Task to carry out:
From the records below, pull each line that has "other".

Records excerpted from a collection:
========================
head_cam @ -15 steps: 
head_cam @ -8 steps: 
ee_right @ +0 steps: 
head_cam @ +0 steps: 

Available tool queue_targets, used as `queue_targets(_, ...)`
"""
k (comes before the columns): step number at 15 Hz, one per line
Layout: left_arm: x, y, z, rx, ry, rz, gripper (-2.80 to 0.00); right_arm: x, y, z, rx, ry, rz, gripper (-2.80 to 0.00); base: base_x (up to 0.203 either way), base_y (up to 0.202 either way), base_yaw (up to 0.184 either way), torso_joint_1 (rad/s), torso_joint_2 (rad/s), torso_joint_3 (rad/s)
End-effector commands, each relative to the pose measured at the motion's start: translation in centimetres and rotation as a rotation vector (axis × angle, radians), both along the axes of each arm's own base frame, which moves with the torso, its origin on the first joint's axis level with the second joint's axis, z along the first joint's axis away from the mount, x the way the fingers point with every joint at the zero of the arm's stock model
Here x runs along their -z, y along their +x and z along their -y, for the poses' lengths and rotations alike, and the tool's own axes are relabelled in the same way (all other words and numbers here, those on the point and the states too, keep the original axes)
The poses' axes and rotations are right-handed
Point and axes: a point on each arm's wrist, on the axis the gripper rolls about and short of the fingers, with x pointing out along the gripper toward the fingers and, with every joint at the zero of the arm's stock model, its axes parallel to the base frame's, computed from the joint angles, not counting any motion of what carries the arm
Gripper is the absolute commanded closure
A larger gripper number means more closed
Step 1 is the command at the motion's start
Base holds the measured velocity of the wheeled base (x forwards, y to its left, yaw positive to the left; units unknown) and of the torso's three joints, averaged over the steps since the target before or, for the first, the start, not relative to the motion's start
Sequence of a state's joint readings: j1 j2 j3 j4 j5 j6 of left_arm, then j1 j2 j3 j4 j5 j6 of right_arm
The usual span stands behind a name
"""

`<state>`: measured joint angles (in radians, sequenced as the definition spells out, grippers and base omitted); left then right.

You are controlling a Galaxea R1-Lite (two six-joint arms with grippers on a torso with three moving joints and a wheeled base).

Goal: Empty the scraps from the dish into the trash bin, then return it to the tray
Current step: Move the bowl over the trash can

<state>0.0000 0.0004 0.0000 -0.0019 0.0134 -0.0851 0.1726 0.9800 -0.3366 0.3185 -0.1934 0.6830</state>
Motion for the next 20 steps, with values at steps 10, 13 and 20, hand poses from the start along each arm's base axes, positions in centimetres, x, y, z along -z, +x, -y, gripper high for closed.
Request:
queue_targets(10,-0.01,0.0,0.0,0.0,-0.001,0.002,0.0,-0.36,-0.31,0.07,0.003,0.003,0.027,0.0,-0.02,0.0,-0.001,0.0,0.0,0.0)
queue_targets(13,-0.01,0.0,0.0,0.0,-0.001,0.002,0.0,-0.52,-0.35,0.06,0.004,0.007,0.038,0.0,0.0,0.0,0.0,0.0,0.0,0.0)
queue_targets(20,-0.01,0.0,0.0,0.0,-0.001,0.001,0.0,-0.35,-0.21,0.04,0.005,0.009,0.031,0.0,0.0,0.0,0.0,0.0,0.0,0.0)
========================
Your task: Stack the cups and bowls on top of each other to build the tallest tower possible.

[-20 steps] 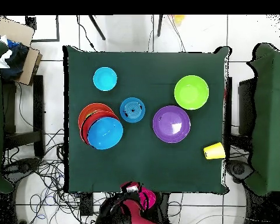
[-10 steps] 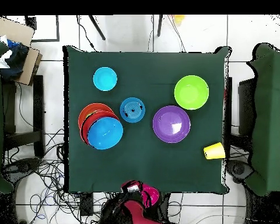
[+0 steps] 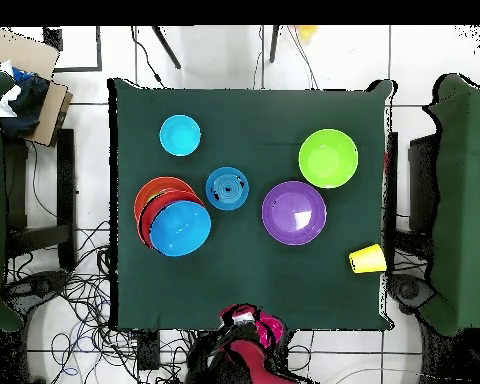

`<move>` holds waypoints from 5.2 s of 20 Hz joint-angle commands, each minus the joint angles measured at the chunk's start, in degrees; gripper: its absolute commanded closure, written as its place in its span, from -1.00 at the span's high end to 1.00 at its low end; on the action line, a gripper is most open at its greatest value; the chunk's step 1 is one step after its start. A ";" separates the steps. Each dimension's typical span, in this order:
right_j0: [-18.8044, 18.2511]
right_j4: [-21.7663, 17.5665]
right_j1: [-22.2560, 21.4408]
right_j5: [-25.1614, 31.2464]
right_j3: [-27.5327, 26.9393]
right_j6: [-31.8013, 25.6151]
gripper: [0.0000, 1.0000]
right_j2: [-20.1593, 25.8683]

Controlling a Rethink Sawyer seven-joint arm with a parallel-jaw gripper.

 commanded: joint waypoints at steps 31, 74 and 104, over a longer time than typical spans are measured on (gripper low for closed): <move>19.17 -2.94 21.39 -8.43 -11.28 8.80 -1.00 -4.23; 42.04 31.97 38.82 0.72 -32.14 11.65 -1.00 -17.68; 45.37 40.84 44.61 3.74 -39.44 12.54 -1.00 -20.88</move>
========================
Problem solution:
Here x runs along their -z, y along their +x and z along their -y, for the poses' lengths and rotations alike, and the tool's own axes are relabelled in the same way (all other words and numbers here, those on the point and the states too, keep the original axes)
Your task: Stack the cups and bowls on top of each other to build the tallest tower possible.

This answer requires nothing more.